- _Your assignment_:
Copy each line of the records that holds the string "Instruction".

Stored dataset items

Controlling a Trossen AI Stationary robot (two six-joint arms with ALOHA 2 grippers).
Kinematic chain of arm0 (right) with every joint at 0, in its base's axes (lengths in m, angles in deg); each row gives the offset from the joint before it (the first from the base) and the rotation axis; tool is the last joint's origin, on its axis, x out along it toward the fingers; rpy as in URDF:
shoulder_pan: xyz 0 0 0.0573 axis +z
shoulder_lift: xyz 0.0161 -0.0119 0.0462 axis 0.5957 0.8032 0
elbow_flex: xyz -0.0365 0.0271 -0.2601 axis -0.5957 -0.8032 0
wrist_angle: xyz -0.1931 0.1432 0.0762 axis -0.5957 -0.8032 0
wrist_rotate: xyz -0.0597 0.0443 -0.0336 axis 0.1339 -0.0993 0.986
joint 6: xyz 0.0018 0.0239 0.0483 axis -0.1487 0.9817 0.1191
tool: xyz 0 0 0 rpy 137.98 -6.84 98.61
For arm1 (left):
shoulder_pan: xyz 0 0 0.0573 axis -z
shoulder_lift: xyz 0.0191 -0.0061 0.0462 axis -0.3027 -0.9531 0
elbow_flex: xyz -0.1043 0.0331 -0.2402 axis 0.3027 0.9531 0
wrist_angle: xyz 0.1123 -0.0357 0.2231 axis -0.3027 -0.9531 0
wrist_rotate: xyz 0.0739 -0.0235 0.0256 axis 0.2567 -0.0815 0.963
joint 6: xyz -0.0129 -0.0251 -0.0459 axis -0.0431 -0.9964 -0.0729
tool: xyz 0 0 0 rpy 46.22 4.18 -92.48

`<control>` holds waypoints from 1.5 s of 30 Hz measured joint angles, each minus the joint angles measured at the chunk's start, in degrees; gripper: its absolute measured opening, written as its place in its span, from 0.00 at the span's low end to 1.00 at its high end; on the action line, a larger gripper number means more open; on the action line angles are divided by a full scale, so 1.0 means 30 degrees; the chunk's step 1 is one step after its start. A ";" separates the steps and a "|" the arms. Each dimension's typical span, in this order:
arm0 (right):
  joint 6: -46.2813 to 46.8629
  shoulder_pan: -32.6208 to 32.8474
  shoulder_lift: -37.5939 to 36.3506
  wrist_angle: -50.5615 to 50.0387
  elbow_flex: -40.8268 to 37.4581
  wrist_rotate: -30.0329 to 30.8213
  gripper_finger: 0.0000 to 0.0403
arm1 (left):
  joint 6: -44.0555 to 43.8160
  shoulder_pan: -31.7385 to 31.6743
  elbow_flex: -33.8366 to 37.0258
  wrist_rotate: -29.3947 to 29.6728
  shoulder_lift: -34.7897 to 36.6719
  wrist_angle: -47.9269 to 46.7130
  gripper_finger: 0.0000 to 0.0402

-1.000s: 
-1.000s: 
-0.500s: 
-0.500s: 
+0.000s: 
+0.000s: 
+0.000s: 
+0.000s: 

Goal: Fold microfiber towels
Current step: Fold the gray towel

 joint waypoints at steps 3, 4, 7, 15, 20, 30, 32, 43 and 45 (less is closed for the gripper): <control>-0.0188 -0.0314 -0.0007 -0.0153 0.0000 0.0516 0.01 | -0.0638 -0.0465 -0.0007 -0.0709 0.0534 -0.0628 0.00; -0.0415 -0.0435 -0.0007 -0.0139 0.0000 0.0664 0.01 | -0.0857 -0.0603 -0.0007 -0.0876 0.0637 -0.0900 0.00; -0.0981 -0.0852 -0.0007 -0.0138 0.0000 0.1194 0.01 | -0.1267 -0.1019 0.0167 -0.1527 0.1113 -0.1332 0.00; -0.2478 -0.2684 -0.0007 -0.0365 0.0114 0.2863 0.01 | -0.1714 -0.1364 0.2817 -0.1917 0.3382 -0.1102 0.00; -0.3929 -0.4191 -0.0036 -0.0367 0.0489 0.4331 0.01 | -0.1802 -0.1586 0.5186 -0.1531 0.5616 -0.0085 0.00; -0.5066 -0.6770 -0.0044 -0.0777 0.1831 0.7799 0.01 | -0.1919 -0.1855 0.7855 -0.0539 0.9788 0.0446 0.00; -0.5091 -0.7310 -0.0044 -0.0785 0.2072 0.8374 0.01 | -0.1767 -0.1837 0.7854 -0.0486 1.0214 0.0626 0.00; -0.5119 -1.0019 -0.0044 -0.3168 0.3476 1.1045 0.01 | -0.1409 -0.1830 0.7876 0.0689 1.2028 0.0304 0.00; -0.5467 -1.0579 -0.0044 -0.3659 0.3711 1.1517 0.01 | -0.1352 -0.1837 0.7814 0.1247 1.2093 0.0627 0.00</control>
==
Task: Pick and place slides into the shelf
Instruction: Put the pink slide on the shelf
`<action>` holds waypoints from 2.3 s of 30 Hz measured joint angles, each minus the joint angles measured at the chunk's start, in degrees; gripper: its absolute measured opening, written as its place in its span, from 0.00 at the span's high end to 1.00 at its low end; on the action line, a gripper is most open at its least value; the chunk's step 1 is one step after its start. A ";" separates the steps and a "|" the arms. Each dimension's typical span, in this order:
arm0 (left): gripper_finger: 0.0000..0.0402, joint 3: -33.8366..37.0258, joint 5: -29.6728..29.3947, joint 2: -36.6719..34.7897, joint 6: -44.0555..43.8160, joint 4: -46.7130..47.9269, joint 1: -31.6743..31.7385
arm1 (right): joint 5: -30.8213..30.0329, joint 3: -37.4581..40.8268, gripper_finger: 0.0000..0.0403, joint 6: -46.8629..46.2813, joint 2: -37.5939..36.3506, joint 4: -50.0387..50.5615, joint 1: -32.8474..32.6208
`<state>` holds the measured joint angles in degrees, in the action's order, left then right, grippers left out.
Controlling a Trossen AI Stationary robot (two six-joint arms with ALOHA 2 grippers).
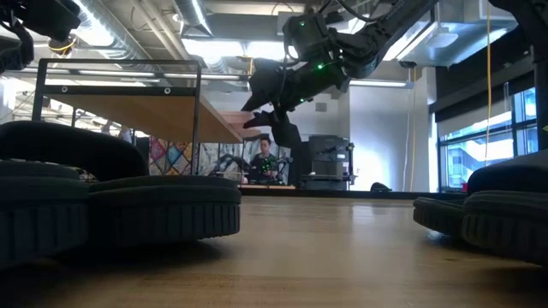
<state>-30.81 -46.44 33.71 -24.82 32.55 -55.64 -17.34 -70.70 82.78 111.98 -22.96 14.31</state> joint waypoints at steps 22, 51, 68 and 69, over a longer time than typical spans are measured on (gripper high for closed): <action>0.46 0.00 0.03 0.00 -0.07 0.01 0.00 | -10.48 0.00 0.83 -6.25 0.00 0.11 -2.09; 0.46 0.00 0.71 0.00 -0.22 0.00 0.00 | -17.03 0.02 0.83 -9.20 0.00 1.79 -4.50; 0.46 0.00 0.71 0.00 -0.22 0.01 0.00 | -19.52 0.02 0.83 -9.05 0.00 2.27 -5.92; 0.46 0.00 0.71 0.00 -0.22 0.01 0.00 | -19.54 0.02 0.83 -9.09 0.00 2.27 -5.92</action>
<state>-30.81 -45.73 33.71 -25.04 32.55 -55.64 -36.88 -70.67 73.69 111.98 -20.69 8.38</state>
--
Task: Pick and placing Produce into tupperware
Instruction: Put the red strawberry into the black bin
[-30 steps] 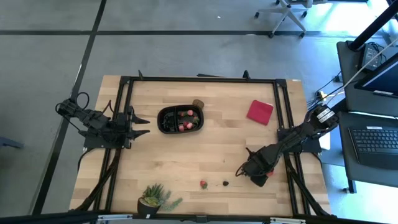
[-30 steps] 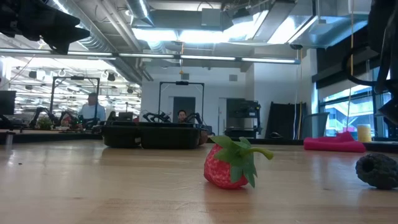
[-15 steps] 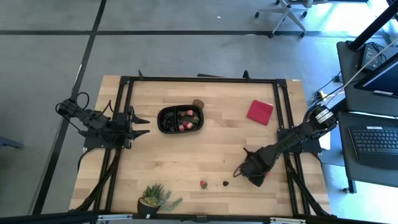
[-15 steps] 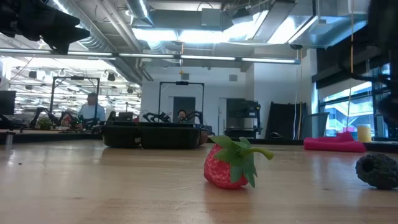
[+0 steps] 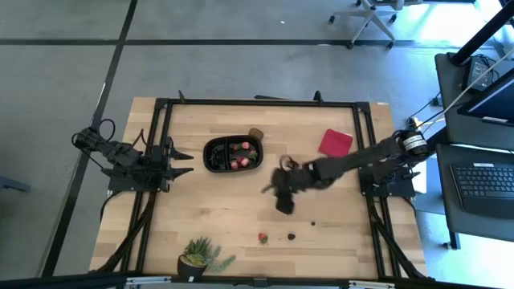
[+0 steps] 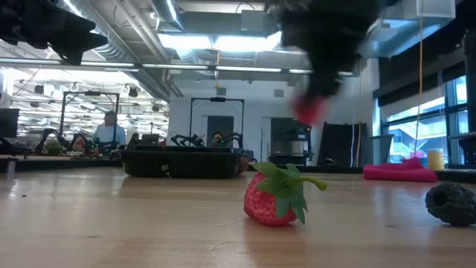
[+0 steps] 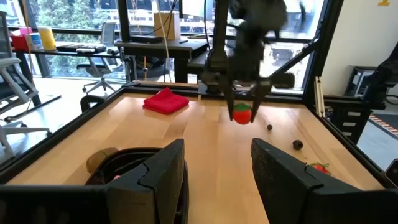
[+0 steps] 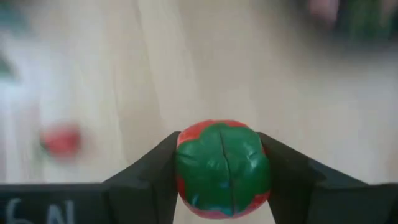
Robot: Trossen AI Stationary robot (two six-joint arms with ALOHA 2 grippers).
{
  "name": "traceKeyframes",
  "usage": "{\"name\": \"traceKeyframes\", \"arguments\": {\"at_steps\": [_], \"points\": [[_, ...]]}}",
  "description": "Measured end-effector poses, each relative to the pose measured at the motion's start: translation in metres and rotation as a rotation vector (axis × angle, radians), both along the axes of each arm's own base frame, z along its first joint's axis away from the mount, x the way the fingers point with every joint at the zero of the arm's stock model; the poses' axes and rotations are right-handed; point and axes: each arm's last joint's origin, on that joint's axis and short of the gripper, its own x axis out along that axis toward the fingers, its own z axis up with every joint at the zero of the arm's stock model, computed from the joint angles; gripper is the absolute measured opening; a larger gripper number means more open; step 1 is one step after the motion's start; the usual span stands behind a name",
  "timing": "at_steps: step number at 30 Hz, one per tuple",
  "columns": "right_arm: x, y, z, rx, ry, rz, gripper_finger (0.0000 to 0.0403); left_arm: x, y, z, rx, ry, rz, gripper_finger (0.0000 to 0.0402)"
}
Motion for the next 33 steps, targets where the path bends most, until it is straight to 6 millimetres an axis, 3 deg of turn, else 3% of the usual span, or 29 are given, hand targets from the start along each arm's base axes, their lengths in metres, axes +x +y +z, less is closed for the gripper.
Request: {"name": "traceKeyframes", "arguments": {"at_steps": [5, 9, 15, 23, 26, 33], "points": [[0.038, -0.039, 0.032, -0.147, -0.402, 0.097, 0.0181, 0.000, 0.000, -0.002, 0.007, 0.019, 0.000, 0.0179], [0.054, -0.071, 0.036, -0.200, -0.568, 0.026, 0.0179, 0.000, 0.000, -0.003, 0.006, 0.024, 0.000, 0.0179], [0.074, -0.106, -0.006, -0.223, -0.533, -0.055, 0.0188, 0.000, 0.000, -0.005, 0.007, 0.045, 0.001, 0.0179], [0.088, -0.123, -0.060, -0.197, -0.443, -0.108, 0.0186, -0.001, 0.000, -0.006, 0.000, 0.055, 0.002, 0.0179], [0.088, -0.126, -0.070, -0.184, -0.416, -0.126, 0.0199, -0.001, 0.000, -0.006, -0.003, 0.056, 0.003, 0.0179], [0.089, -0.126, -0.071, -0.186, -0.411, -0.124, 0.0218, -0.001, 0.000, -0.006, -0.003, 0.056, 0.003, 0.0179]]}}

- _The completed task_:
Instruction: Put the pink slide on the shelf
Instruction: Put the red strawberry into the black bin

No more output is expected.